**Your task:**
Each entry needs to be reproduced verbatim.

Stored items
________________________________________

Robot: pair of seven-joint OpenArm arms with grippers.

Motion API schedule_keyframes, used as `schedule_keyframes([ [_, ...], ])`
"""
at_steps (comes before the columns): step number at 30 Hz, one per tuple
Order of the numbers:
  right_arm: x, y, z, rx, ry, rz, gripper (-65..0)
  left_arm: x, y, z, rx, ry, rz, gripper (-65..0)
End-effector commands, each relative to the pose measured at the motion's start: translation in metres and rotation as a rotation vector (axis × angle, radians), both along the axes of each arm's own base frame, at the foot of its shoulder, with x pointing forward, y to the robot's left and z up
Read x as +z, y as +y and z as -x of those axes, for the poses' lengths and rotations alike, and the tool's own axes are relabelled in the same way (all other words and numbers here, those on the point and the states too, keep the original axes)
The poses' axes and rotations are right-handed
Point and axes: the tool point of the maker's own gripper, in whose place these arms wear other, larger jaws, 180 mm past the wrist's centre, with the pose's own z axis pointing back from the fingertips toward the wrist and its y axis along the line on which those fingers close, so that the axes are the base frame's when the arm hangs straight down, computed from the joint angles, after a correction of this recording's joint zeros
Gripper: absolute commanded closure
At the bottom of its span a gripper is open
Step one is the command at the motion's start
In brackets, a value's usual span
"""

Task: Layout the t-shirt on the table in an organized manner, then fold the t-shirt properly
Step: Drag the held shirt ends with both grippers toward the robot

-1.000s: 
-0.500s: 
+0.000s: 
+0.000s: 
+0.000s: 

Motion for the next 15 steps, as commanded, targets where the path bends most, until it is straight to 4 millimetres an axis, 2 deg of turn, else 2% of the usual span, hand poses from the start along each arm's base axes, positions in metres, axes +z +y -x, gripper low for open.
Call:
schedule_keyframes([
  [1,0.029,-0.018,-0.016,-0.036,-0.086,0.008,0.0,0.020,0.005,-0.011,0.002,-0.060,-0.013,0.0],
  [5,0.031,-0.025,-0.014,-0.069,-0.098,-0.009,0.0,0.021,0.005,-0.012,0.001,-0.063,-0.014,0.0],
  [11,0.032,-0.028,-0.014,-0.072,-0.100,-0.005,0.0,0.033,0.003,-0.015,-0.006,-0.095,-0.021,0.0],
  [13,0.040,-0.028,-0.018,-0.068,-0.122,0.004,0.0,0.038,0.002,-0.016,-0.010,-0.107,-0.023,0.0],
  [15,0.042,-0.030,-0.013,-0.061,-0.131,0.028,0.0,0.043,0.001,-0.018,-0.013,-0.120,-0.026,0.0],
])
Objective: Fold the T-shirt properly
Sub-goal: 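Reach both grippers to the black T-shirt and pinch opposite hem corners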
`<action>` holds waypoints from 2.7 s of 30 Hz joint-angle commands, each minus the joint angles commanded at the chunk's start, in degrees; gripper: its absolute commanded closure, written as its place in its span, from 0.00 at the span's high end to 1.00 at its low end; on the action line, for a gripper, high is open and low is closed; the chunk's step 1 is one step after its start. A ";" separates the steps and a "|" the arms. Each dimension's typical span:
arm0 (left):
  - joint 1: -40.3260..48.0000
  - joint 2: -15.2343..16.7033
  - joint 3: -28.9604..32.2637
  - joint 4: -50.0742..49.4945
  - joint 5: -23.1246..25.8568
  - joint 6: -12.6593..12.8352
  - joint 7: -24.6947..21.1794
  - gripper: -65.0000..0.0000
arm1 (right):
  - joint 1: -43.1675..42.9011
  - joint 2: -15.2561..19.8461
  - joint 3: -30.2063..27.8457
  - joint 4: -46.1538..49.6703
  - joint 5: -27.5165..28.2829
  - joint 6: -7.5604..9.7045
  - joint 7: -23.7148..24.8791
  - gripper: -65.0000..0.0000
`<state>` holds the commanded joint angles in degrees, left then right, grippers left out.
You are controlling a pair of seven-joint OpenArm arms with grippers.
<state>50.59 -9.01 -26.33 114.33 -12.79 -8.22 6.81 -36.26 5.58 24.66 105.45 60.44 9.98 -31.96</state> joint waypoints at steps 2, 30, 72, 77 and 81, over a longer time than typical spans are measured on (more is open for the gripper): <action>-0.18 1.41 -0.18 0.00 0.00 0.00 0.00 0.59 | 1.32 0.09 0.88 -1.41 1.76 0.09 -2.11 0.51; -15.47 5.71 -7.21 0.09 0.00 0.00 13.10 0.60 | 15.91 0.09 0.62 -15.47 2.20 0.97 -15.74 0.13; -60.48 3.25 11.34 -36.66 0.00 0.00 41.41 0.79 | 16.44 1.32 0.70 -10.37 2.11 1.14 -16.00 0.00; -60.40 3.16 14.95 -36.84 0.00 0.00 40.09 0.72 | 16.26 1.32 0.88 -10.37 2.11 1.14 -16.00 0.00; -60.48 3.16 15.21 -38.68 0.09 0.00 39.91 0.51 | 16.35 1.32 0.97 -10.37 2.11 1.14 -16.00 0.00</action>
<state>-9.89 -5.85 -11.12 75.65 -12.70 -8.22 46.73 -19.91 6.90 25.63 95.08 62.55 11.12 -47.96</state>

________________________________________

**Your solution:**
Robot: pair of seven-joint OpenArm arms with grippers.

Motion API schedule_keyframes, used as `schedule_keyframes([ [_, ...], ])`
"""
at_steps (comes before the columns): step number at 30 Hz, one per tuple
Order of the numbers:
  right_arm: x, y, z, rx, ry, rz, gripper (-65..0)
  left_arm: x, y, z, rx, ry, rz, gripper (-65..0)
End-effector commands, each relative to the pose measured at the motion's start: translation in metres and rotation as a rotation vector (axis × angle, radians), both along the axes of each arm's own base frame, at the foot of its shoulder, with x pointing forward, y to the robot's left and z up
Read x as +z, y as +y and z as -x of those axes, for the poses' lengths and rotations alike, and the tool's own axes are relabelled in the same way (all other words and numbers here, those on the point and the states too, keep the original axes)
The poses' axes and rotations are right-handed
Point and axes: the tool point of the maker's own gripper, in whose place these arms wear other, larger jaws, 180 mm past the wrist's centre, with the pose's own z axis pointing back from the fingertips toward the wrist and its y axis along the line on which those fingers close, so that the axes are the base frame's when the arm hangs straight down, computed from the joint angles, after a correction of this recording's joint zeros
Gripper: absolute commanded closure
At the bottom of its span a gripper is open
Step one is the command at the motion's start
In brackets, a value's usual span
"""

Task: Layout the t-shirt on the table in an organized manner, then fold the t-shirt properly
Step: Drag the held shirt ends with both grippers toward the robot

-1.000s: 
-0.500s: 
+0.000s: 
+0.000s: 
+0.000s: 

Motion for the next 15 steps, as commanded, targets where the path bends most, until it is straight to 4 millimetres an axis, 2 deg of turn, else 2% of the usual span, hand poses from the start along each arm's base axes, positions in metres, axes +z +y -x, gripper low for open.
Call:
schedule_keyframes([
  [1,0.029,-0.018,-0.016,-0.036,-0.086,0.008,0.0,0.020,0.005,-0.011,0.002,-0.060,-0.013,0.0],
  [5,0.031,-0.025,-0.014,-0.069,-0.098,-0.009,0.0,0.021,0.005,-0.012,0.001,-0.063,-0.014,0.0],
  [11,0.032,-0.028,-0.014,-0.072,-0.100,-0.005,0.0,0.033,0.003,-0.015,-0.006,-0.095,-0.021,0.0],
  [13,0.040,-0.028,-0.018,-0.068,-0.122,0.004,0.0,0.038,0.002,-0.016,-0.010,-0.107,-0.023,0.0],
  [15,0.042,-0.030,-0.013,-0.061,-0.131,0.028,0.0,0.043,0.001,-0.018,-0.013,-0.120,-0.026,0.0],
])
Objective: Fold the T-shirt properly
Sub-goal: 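Reach both grippers to the black T-shirt and pinch opposite hem corners
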`<action>` holds waypoints from 2.7 s of 30 Hz joint-angle commands, each minus the joint angles commanded at the chunk's start, in degrees; gripper: its absolute commanded closure, written as its place in its span, from 0.00 at the span's high end to 1.00 at its low end; on the action line, for a gripper, high is open and low is closed; the chunk's step 1 is one step after its start. A ";" separates the steps and a "|" the arms. Each dimension's typical span:
arm0 (left):
  - joint 1: -40.3260..48.0000
  - joint 2: -15.2343..16.7033
  - joint 3: -28.9604..32.2637
  - joint 4: -50.0742..49.4945
  - joint 5: -23.1246..25.8568
  - joint 6: -12.6593..12.8352
  - joint 7: -24.6947..21.1794
  - gripper: -65.0000..0.0000
arm1 (right):
  - joint 1: -43.1675..42.9011
  - joint 2: -15.2561..19.8461
  - joint 3: -30.2063..27.8457
  - joint 4: -46.1538..49.6703
  - joint 5: -27.5165..28.2829
  - joint 6: -7.5604..9.7045
  - joint 7: -23.7148..24.8791
  - gripper: -65.0000..0.0000
`<state>` holds the commanded joint angles in degrees, left then right, grippers left out.
You are controlling a pair of seven-joint OpenArm arms with grippers.
<state>50.59 -9.01 -26.33 114.33 -12.79 -8.22 6.81 -36.26 5.58 24.66 105.45 60.44 9.98 -31.96</state> joint waypoints at steps 2, 30, 72, 77 and 81, over a longer time than typical spans are measured on (more is open for the gripper): <action>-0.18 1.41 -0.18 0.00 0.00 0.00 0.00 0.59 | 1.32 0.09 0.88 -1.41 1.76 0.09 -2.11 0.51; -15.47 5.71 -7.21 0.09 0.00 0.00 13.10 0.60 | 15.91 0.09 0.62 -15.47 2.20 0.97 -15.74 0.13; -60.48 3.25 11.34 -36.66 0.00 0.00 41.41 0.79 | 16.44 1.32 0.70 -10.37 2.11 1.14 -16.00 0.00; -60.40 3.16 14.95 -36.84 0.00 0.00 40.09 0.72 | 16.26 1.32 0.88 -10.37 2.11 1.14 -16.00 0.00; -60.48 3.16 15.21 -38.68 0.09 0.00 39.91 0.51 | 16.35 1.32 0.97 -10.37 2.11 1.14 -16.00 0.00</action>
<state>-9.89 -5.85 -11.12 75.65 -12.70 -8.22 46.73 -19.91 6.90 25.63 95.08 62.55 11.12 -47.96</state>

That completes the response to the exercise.